I pulled out the Nikon D700 and did a little shooting in the grungier part of downtown Tupelo this morning.  It was overcast and cool, with some good dark clouds for HDR processing.  Most of my shooting was done in 7-bracket sets, but there are some times when you just can’t shoot brackets because things are moving too fast.

This shot is just such an example.  I wanted to get a shot of the little Tupelo train station, so I drove over the tracks and parked at the farmers’ market pavilion next to the station.  I was just getting my camera and tripod out of the car when I heard the blast of the train horn (can’t really call them “whistles”), and saw that there was a train headed my way.

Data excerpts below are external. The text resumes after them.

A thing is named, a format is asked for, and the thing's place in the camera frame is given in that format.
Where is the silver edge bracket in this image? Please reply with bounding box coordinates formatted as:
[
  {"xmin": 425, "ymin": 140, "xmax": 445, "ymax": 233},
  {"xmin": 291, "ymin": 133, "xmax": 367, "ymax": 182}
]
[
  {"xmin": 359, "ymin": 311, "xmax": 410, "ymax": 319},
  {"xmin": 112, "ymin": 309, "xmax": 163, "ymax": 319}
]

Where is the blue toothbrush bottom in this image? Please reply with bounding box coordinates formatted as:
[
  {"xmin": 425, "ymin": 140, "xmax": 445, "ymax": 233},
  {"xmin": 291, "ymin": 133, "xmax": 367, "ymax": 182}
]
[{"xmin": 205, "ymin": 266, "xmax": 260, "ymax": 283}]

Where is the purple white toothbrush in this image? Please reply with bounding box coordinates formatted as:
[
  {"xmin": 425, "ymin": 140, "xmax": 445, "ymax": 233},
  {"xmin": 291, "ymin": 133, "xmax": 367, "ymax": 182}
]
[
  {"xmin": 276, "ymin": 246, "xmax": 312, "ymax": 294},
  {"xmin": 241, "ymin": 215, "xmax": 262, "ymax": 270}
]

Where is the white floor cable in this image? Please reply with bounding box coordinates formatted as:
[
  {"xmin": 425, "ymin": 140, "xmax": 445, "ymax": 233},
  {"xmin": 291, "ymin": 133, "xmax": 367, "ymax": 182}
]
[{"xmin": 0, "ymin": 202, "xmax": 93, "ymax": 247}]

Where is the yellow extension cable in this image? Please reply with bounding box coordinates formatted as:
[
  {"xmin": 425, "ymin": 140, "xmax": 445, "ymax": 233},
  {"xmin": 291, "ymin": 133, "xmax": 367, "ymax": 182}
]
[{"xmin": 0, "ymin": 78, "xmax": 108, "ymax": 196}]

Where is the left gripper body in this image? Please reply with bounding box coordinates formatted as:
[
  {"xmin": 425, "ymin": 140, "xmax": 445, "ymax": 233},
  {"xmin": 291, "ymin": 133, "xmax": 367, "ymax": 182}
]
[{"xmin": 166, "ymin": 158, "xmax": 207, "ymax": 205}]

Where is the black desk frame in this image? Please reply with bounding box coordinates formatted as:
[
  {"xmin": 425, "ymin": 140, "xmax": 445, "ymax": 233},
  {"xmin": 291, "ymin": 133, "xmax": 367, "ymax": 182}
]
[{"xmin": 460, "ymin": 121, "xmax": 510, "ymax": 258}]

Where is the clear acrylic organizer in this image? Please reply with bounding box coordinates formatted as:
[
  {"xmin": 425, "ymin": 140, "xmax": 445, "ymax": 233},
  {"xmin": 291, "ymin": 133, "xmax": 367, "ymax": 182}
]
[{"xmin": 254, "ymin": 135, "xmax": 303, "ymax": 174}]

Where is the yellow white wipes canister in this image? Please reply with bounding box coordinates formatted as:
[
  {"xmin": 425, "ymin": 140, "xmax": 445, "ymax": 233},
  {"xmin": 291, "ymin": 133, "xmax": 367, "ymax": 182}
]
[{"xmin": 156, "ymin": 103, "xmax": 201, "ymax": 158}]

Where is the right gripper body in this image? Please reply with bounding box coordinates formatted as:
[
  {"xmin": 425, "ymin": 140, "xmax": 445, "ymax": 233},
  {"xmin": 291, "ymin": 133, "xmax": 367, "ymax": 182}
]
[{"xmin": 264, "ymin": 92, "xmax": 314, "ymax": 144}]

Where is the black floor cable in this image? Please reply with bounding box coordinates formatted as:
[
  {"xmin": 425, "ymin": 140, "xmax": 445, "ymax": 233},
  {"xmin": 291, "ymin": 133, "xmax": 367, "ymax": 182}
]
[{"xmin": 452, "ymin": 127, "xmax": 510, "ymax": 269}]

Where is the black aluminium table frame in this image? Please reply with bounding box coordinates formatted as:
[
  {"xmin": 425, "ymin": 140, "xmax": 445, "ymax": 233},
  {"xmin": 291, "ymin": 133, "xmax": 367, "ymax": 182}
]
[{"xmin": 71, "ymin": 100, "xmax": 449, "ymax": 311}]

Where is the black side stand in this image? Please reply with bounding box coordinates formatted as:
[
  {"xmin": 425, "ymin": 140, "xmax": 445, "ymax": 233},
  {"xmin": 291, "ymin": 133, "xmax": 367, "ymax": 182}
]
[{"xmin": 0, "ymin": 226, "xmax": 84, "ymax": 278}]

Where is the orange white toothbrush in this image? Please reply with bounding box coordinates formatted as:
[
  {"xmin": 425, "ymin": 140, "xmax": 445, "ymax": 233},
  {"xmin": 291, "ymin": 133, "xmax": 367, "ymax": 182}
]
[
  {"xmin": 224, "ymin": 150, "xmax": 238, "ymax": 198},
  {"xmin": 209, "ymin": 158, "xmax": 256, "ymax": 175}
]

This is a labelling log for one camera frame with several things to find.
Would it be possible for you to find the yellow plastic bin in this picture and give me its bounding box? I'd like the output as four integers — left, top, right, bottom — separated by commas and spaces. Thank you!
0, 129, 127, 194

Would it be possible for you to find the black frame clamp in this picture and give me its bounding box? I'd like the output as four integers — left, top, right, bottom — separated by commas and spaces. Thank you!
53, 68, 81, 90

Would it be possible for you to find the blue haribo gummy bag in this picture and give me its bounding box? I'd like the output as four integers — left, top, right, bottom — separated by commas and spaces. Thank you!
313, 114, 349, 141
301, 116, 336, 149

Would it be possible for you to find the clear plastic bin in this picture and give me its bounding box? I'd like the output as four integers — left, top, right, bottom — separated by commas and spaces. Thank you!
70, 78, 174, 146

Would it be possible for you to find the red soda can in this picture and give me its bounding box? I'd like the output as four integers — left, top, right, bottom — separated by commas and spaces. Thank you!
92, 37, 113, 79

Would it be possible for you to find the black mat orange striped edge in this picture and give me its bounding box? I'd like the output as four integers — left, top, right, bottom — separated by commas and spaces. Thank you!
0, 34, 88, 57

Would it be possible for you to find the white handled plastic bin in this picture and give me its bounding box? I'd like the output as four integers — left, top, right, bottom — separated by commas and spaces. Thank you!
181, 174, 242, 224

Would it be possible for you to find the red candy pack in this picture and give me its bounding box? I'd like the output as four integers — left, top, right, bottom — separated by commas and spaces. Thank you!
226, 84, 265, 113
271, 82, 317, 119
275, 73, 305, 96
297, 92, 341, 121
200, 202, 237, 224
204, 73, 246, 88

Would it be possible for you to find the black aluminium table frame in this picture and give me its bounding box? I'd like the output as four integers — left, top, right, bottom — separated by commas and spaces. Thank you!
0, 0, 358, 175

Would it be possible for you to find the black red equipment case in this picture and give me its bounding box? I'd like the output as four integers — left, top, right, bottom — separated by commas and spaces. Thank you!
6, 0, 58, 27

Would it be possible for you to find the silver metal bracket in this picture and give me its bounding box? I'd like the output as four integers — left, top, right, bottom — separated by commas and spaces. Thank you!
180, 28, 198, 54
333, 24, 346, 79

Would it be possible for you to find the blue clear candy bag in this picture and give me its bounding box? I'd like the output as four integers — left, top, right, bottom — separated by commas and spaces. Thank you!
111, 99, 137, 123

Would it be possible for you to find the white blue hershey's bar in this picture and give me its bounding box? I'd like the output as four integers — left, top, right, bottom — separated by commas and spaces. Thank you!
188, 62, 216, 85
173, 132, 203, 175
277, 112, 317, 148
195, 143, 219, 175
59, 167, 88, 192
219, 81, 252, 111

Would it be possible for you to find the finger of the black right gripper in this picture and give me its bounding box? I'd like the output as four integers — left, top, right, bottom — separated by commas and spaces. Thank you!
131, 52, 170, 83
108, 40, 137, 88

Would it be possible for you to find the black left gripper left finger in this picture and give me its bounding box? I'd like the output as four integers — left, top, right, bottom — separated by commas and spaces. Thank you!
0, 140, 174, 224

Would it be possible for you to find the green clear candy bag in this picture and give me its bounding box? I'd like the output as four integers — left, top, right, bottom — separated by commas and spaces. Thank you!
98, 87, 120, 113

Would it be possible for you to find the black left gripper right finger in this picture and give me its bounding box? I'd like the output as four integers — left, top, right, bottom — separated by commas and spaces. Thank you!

I made some quick adjustments to the camera settings, turning off the bracketing settings and changing the F/stop to get a wider depth of field,  I got the camera mounted on the tripod just as the camera came around the curve and headed for the station, and then I just started clicking.  I hadn’t even thought about how close to the tracks I was until the train was right beside me.  IT WAS LOUD!!  I could actually feel the ground shaking as the engines went by.  It was AWESOME!!

I processed one of the shots using Topaz Black & White Effects, with some vignetting added.  Since the sky was pretty much gray, I think this processing choice worked pretty well as far as conveying the atmosphere:

Tupelo Station

But then I decided to try some of the extreme settings in Topaz Adjust, just to see what they had to offer. I really liked this Solarization setting….it almost has a nighttime feel to it, but still keeps the bright colors of the train:

Tupelo Station Solarized

That’s one of the things I love about photography, and especially about digital processing–if you’re not working for a paying customer, there is really no right or wrong way to process an image.  And there are so many different ways to interpret your photos, you could spend hours or days just trying different effects.

Don’t be afraid to experiment and try something outrageous–if you like what you do, who’s to say it’s not perfect?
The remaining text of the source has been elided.